Lectio divina su Mc 5,1-12
Invocare
O Dio, che hai promesso ai poveri e
agli umili la gioia del tuo regno, fa’ che la Chiesa non i lasci sedurre dalle
potenze del mondo, ma a somiglianza dei piccoli del Vangelo, segua con fiducia
il suo sposo e Signore, per sperimentare la forza del tuo Spirito. Per Cristo
nostro Signore. Amen.
Leggere
1 Vedendo le folle, Gesù salì sul
monte: si pose a sedere e si avvicinarono a lui i suoi discepoli. 2 Si mise a
parlare e insegnava loro dicendo:
3 «Beati i poveri in spirito, perché di
essi è il regno dei cieli.
4 Beati quelli che sono nel pianto, perché
saranno consolati.
5 Beati i miti, perché avranno in
eredità la terra.
6 Beati quelli che hanno fame e sete
della giustizia, perché saranno saziati.
7 Beati i misericordiosi, perché
troveranno misericordia.
8 Beati i puri di cuore, perché
vedranno Dio.
9 Beati gli operatori di pace, perché
saranno chiamati figli di Dio.
10 Beati i perseguitati per la
giustizia, perché di essi è il regno dei cieli.

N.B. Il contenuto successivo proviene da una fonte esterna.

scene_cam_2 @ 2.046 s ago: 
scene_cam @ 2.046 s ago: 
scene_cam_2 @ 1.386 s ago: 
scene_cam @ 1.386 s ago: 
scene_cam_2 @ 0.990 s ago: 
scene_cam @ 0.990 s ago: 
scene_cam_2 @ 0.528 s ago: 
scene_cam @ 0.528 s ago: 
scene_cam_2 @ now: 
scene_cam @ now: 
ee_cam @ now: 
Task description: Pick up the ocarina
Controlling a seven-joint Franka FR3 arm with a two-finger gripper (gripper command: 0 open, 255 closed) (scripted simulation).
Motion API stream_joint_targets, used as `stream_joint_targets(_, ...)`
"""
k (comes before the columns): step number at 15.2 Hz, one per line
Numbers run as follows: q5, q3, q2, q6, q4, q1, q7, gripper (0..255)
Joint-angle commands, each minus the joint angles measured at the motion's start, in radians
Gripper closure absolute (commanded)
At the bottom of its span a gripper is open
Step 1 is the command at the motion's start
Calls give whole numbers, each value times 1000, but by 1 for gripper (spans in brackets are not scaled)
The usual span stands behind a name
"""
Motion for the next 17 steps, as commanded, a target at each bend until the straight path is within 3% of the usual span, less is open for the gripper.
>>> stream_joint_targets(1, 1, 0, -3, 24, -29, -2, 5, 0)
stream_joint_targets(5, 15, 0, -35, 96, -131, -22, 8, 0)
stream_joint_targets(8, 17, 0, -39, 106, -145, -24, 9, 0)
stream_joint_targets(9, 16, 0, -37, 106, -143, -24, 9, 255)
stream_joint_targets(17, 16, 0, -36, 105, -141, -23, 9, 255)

11 Beati voi quando vi insulteranno, vi
perseguiteranno e, mentendo, diranno ogni sorta di male contro di voi per causa
mia. 12 Rallegratevi ed esultate, perché grande è la vostra ricompensa nei
cieli». Così infatti perseguitarono i profeti che furono prima di voi.

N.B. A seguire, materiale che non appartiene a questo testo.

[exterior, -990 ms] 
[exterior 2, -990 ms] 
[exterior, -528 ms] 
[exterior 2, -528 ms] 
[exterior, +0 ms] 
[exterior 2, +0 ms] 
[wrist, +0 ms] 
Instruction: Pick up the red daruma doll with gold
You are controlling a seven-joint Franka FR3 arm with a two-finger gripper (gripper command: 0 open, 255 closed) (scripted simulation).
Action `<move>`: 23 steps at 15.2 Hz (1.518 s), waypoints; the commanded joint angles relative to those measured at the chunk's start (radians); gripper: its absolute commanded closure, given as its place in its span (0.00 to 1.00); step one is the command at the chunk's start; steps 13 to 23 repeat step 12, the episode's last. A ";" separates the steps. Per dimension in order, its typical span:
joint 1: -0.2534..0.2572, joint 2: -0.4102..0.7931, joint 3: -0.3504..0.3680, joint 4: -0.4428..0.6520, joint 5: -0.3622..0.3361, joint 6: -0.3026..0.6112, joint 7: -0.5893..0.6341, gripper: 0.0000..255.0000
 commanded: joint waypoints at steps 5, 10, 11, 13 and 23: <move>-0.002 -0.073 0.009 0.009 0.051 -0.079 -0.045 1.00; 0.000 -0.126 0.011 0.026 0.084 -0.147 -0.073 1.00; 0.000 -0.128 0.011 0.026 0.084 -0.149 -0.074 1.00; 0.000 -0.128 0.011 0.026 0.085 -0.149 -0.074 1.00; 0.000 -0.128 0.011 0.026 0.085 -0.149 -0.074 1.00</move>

Silenzio meditativo: Ecco la generazione che cerca il tuo volto, Signore.
Capire
Questa Domenica, in cui celebriamo la
solennità di Tutti i Santi, siamo chiamati a riflettere sulle beatitudini,
quasi a dire che la prima bella notizia che il Signore Gesù ci dona è la
felicità.
Il vangelo delle Beatitudini
costituisce la prima parte del “discorso della montagna”. Il monte è il luogo
della rivelazione, sia per la trasfigurazione gloriosa di Gesù, sia per la sua
parola.
Inoltre, il monte ha un significato più
specifico: esso vuol ricordarci il Sinai, il monte della promulgazione della
legge e della conclusione dell’Alleanza.
Matteo presenta Gesù come il nuovo Mosè
e la sua parola è parola di vita, è legge nuova (“ma io vi dico..”) che non
abolisce l’antica ma la porta a compimento (5,17), alla sua pienezza. Tutto il
grande Discorso della Montagna traccia la via del discepolo sulle orme del
Regno. Le Beatitudini ne costituiscono il punto di partenza sorprendente,
“scandaloso”, ma anche consolante. Mentre noi ci chiediamo cosa
dobbiamo fare, Gesù ci mostra in primo luogo ciò che fa Dio, ci invita ad
aprire gli occhi, per contemplare il Regno dei cieli in arrivo e lasciarci
sorprendere dalla sua venuta.
Possiamo leggere le beatitudini come
impegni che ci sono chiesti, ma innanzitutto come elementi del ritratto
spirituale di Gesù Cristo, di Gesù di Nazareth. È una lettura antica nella
tradizione cristiana, perché risale perlomeno a Origene che dice: “Le
beatitudini sono immagine di Gesù, altrettante icone della figura spirituale di
Gesù”. Quindi, se uno vuole capire chi è Gesù può leggere tutto il Vangelo, può
guardare il suo volto a partire da queste prospettive; quello che Gesù è stato,
viene comunicato al credente perché a sua volta lo viva egli stesso. Dio ha preso
l’iniziativa di instaurare il suo Regno: prima di agire, siamo chiamati ad
accoglierlo.
Meditare
vv.
1-2: Vedendo le folle, Gesù salì sul monte: si pose a sedere e si avvicinarono
a lui i suoi discepoli. Si mise a parlare e insegnava loro.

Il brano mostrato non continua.